I guess this is particular use case where the cache has a LOT of small files.

ncw commented 4 years ago

I'm sure we can fix this!

I noticed recently that the number of files seems to be wrong if the startup deletes files. Do you see this too?

hekmon commented 4 years ago

I can not say that I have 🤔 It does not mean it is not there, just that my software immediatly starts IO and I just analyse the logs to find out all the timings afterwards (so number of files have already changed a lot).

Nodens- commented 3 years ago

Today I had to reboot a Fedora server (scheduled reboot for picking up new kernel) that was in the process of uploading via rclone mount, 100GB of backups (average size per file 50-100mb, with a bw limit of 1MB/s to encrypted gdrive backend.
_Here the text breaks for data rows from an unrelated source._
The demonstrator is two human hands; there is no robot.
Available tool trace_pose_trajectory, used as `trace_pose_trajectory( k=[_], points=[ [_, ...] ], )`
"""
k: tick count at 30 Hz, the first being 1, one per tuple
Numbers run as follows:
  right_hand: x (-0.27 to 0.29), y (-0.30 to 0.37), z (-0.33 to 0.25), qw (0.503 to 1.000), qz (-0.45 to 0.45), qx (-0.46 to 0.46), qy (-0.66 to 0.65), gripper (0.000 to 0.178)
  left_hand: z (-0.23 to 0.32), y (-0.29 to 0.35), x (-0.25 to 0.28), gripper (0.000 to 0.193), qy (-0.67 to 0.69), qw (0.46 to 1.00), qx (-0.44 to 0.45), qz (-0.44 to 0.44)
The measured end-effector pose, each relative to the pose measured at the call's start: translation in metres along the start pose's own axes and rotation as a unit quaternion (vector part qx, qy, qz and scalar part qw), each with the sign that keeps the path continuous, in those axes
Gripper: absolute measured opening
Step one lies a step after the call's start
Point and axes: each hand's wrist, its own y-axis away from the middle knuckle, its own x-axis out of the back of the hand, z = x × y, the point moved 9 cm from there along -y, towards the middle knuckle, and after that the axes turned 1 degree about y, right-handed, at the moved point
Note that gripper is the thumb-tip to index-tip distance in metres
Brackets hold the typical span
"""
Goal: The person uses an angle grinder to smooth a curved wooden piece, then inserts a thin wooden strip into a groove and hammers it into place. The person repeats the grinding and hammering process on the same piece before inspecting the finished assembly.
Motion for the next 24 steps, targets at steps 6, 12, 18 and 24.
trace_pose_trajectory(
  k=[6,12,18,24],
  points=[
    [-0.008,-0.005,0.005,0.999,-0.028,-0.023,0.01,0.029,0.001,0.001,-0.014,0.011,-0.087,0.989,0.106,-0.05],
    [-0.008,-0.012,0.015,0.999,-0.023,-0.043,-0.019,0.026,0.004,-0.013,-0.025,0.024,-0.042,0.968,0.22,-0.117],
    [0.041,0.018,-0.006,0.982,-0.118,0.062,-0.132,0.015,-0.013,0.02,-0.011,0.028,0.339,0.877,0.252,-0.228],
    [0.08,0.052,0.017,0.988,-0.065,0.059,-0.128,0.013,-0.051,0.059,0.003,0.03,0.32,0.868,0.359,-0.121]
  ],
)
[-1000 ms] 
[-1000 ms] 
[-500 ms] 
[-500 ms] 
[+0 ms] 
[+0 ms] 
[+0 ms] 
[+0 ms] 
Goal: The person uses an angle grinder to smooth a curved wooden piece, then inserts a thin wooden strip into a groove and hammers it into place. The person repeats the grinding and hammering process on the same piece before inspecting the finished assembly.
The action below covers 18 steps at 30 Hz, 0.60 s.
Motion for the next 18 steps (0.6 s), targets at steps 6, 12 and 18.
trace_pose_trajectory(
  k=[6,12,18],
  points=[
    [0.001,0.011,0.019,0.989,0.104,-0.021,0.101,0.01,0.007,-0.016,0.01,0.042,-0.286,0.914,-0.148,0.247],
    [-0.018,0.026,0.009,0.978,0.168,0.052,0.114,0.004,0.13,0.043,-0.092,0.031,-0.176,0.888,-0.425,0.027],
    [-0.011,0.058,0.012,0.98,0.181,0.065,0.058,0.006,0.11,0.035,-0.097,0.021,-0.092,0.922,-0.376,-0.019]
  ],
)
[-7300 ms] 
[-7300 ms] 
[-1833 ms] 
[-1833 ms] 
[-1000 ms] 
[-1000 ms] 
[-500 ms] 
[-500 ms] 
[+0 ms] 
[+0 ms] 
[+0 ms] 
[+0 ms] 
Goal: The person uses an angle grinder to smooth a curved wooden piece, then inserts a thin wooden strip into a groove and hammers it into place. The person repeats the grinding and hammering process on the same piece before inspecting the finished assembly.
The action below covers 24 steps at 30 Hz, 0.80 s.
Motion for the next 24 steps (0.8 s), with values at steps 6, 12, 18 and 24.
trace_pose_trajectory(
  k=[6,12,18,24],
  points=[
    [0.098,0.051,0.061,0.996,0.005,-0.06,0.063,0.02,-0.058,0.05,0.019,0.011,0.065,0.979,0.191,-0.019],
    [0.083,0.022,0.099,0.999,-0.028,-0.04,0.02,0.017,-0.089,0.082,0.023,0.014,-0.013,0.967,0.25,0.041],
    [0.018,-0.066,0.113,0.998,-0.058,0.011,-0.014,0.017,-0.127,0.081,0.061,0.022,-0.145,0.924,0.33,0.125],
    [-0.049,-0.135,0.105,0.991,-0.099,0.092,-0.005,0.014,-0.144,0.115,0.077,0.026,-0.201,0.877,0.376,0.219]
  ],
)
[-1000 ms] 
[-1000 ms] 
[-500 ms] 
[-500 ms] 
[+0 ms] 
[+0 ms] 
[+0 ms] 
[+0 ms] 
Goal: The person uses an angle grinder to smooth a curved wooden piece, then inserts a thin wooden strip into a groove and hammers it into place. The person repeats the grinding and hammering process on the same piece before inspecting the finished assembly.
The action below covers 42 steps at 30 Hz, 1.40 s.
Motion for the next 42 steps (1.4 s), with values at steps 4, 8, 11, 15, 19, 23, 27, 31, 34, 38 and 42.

The result was that the server boot was very slow as I found out by the "booting" message while trying to ssh into it. Checking the boot log, the systemd unit for rclone was constantly timing out and restarting. I checked the rclone log and I saw this behavior. Rclone was queuing files from vfs cache very slowly and systemd was timing out and trying to restart. I set TimeoutStartSec=infinity in the unit file and systemd stopped restarting the unit BUT the booting process took a bit more than half an hour to finish because of this. The filesystem is btrfs on a hardware RAID5 SSD array on LSI megaraid. This is very slow indeed. I am not sure why this is not handled in the background after the process starts?

Nodens- commented 3 years ago

@hekmon Regarding warmup time you can remove the time it takes for the refresh to finish from starting your rclone unit by not using ExecStartPost= Instead use a type simple precache unit that is wanted by your rclone unit. That allows your unit to start and refresh to happen in the background. Eg:

[Unit]
Description=rclone precache
Requires=rclone.service
After=rclone.service

[Service]
Type=simple

ExecStart=/usr/bin/rclone rc vfs/refresh recursive=true --rc-addr 127.0.0.1:5572

RemainAfterExit=yes
User=user
Group=group

[Install]
WantedBy=rclone.service

hekmon commented 3 years ago

Thank you @Nodens- , unfortunatly on that particular use case, I need the waiting software to not stale during its own startup and as it does scan the directory structure while starting up, warming up between rclone and itself is the only option :)

If you are interested on my systemd approach (warmup script but not only) you can fin everything here: https://github.com/hekmon/rclonemount

Nodens- commented 3 years ago

I see. I use a similar approach to your repo but I use rclone@.service to load configurations from users directly from their home directories instead of a centralized directory under /etc so security is handled per user/by user and mounts run under their own credentials. Any particular reason you use umount -f as root for unmounting instead of fusermount -zu which detaches the mount immediately so all that remains for cleaning up is the rclone process to die, without any waiting or elevation involved?

hekmon commented 3 years ago

I had an experience where the unmount went badly and while everything seemed fine from the fuse side, the mount will still on/busy/stale on the system side. The only thing that worked was the forced umount as root.

Since, I have added it as an extra layer of precaution to be 100% sure the mount point will be freed once the unit is stopped (in case of an auto restart for example). 99,9% of the time the command does nothing as the unmount has been done cleanly (thus using the -).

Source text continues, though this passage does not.